Transversal Corporation
- Company type: Private
- Industry: Computer software
- Founded: 1998
- Founder: Davin Yap, David MacKay
- Headquarters: Cambridge, United Kingdom
- Area served: International
- Website: www.transversal.com

= Transversal Corporation =

Transversal Corporation is a British software company specializing in cloud-based knowledge management.

==History==

Transversal was founded in 1998 by Davin Yap and David MacKay, researchers at the University of Cambridge, to develop a business application for answering customers' questions. Yap served as CEO until 2003 and again from 2005 to 2014, when he was replaced by company executive Heather Richards.

In 2007, Transversal was named one of the UK's 20 fastest-growing venture companies. During the 2010s it broadened its geographical reach by opening offices in Australia, Germany and the United States.

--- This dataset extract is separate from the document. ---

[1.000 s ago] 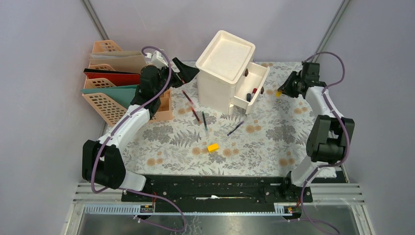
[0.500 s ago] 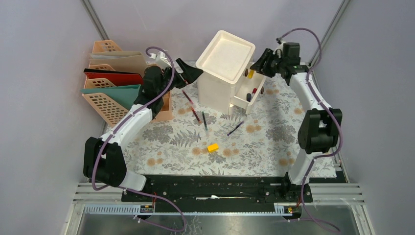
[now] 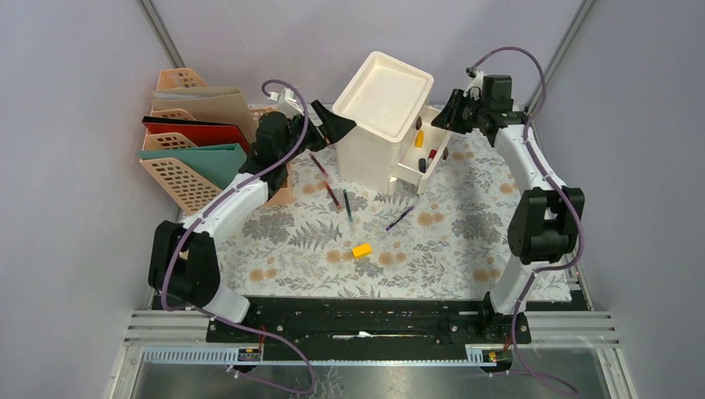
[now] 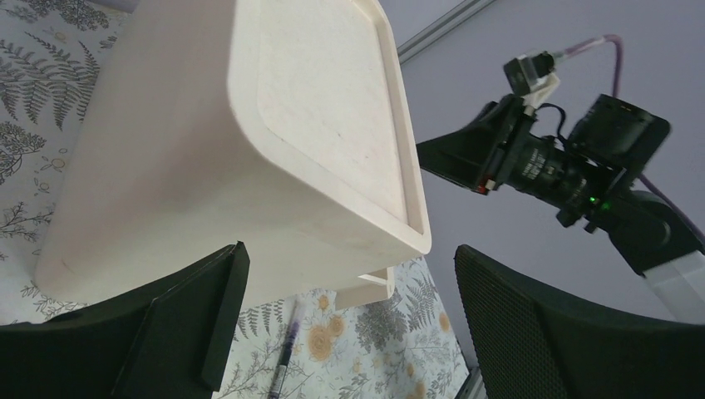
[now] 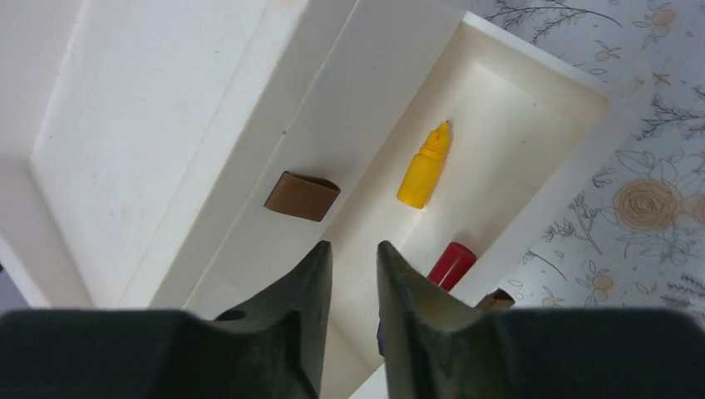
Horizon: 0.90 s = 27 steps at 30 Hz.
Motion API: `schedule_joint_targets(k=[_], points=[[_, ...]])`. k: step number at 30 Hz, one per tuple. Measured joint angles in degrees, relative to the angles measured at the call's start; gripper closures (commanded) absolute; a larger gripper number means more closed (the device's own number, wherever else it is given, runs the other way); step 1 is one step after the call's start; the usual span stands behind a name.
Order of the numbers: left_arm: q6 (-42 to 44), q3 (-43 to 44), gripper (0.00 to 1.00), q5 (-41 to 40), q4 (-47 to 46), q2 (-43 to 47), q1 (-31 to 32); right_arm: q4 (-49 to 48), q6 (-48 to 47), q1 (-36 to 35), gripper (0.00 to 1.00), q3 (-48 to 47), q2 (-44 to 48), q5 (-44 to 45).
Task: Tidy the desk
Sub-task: Place the stationery in the drawer.
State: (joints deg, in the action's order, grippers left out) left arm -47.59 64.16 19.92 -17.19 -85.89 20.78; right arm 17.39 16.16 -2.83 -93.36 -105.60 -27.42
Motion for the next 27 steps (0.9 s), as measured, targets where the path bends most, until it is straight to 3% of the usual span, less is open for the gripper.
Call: schedule_joint_targets(k=[7, 14, 18, 27], points=[[-0.1, 1.1, 0.01, -0.4, 0.2, -0.9, 0.4, 0.0, -0.9, 3.9, 1.0, 6.6, 5.9, 3.1], [-0.1, 1.4, 0.01, -0.7, 0.8, -1.0, 0.7, 1.3, 2.1, 7.8, 1.0, 13.6, 4.3, 12.5], [-0.1, 1.4, 0.01, -0.9, 1.3, -1.0, 0.7, 1.5, 4.5, 7.3, 1.0, 13.5, 0.0, 13.1], [0.2, 1.8, 0.01, -1.7, 2.5, -1.0, 1.0, -1.2, 14.8, 2.6, 1.0, 7.2, -10.0, 0.3]])
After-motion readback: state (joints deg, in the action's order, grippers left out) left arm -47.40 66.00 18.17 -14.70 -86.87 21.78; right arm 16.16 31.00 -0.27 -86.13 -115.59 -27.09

In 2019, Transversal was acquired by Verint Systems.

==Products and services==

Transversal provides knowledge management software for customer-facing websites, contact centers and enterprise systems. It offers an end-to-end implementation service (including consultancy and design), as well as an API to enable its technology to be integrated with existing platforms.

==Awards and recognition==

Transversal and its clients won the Contact Centre Association's award for Best Technology Partnership in 2008, 2009 and 2010. In 2014, Transversal was a top-ten finalist in the SME category at the Digital Leaders awards and a finalist in the Technology Services Industry Association's Vision Awards. KMWorld named Transversal among its vendors of "trend-setting products" from 2014 through 2018, and listed Transversal as one of the "100 companies that matter in knowledge management" from 2015 through 2019. In 2018, Transversal's CEO Heather Richards was named Cambridge Judge Business School Woman Entrepreneur of the Year.